• [WORK REQUIRED]
From the first line of the data through the line containing "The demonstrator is", return each line exactly.

• [DATA BLOCK]

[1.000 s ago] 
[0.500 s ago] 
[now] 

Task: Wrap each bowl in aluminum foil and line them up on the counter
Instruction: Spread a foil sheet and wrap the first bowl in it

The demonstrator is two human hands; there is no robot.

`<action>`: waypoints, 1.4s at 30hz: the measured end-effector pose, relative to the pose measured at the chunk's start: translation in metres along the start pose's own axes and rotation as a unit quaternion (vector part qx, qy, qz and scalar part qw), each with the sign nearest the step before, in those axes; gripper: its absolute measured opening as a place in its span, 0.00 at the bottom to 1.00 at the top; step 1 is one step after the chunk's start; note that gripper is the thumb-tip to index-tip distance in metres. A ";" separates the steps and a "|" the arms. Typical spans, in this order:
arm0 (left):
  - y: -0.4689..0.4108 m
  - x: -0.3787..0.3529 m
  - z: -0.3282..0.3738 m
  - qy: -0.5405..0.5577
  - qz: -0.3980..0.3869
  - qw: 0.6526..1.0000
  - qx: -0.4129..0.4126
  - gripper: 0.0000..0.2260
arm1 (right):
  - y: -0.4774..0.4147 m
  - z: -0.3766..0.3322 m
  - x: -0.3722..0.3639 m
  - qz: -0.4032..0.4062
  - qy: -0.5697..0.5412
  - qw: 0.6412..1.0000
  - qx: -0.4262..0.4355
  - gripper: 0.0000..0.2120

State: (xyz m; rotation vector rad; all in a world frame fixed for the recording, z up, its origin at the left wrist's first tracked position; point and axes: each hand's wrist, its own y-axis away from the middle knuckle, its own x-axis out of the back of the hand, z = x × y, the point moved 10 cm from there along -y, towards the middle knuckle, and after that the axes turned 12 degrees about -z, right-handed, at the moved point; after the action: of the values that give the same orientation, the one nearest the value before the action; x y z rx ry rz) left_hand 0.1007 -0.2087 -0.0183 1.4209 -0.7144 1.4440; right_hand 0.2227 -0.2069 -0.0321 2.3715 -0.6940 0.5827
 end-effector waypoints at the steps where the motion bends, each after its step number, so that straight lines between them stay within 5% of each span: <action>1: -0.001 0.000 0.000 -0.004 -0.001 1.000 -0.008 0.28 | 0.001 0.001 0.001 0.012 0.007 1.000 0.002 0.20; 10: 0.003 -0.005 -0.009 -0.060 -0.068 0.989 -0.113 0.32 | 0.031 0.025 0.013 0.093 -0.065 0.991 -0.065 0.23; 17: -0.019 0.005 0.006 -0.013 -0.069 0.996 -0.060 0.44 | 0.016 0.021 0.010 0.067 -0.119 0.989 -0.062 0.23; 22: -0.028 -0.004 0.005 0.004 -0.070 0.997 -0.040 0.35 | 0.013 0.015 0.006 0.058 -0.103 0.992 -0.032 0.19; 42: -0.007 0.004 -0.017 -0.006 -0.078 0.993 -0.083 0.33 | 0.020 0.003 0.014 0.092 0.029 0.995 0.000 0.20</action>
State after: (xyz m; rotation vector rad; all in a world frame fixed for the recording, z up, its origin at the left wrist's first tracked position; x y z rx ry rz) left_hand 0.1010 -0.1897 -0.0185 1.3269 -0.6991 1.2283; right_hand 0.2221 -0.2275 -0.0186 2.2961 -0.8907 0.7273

• [TASK RESULT]
[1.000 s ago] 
[0.500 s ago] 
[now] 

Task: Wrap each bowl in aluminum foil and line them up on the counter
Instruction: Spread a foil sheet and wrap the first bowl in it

The demonstrator is two human hands; there is no robot.

The response to this exercise is complete.